While the measure will spare some areas from cuts, it will reach into management levels as well. The statement notes that the final impact remains unclear for all functions, but it confirms that roles in logistics centers, customer service, and outlet stores, as well as Zalando Studios, will not be affected. The exclusion of outlet stores suggests caution about the speed of implementation and inventory-management concerns. High inventory levels often precede challenging dynamics, including revenue pressure and reduced viability.

Recent figures show Zalando closing the quarter with revenue of 2,349.1 million euros, up 2.9 percent from the prior year, but reporting a net loss of 35.4 million euros, a fourth consecutive year of red numbers. In the previous quarter, revenue fell 4 percent while the company posted a modest profit. Earlier in the year, Zalando issued a profit warning, citing a deteriorating macroeconomic environment and weak consumer confidence.

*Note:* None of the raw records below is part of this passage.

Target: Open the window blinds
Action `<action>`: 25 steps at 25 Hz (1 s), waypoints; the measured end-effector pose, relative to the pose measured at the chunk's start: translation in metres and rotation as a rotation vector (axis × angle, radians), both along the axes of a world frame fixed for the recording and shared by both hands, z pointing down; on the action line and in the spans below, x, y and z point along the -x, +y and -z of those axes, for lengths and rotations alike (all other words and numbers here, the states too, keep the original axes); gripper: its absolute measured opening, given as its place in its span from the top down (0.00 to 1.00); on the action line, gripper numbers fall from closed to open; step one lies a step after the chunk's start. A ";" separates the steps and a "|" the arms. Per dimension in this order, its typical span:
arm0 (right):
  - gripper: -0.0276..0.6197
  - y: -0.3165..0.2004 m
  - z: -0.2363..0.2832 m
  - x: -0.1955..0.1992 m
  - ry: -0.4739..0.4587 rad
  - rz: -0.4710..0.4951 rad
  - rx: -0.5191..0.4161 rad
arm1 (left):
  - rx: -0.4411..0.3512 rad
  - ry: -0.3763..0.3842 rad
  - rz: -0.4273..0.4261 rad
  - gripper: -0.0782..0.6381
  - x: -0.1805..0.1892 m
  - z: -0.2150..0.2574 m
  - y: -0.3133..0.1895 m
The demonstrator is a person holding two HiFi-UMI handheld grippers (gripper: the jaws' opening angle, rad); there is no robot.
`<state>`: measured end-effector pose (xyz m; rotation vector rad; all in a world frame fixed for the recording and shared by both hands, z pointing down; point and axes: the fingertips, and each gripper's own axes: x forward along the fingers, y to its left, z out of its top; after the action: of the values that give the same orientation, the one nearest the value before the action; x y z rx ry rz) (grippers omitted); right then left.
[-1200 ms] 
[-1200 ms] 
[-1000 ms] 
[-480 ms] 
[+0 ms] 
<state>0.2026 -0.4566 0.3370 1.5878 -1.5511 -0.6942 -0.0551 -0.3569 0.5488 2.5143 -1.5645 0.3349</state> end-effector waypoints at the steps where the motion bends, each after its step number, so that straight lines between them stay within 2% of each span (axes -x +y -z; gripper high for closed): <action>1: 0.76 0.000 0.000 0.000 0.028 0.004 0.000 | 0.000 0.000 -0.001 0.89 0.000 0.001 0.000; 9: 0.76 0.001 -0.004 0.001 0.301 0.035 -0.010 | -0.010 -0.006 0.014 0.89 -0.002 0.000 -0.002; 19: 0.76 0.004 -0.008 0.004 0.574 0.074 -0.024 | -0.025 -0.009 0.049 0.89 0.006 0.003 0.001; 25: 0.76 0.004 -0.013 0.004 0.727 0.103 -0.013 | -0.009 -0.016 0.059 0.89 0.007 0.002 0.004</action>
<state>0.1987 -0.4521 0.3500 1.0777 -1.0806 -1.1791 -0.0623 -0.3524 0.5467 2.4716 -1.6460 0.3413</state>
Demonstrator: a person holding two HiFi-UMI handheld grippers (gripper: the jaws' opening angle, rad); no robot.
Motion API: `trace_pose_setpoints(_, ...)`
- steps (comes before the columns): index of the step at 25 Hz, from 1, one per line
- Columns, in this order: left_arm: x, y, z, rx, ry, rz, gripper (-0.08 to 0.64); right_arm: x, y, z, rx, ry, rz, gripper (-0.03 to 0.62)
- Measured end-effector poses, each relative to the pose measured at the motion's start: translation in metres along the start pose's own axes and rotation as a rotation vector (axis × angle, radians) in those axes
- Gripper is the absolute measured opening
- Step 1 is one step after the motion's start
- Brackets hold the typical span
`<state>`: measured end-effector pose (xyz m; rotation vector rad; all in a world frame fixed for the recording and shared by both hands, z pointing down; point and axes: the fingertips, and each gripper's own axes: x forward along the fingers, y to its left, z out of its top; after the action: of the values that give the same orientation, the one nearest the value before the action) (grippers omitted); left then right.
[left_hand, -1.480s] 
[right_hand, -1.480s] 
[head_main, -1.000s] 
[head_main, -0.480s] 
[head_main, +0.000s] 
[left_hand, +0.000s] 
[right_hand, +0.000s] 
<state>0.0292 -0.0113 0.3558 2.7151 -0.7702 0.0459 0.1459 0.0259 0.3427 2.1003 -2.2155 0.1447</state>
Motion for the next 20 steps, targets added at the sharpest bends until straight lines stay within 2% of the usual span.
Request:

Management projected only modest growth in sales, trimming expectations from earlier ranges.

shine effect

The rise of online-only fashion platforms did not, on its own, stabilize the broader retail landscape, particularly for companies focused primarily on e-commerce. Yet one player consistently draws attention: Shein, a global giant that is prompting strategic reconsideration across the fashion sector.

According to projections shared with potential investors ahead of its public listing, Shein aims to double annual revenue by 2025, reaching about 58.5 billion dollars. The plan positions the company, at least on paper, to surpass the current combined revenue of major peers. Financial media outlets have reported similar growth ambitions, reflecting a broader trend toward rapid scale in online fashion.

In 2022, Shein reported revenue around 22.7 billion dollars, falling short of some internal targets yet showing strong year-over-year growth relative to many traditional retailers. The group posted a net profit near 700 million dollars for that year, marking a fourth consecutive year in positive territory, though down from 2021’s performance. Looking ahead to 2025, Shein aims to lift profitability significantly, targeting a profit level of roughly 7.5 billion dollars, a tenfold increase from 2022 figures.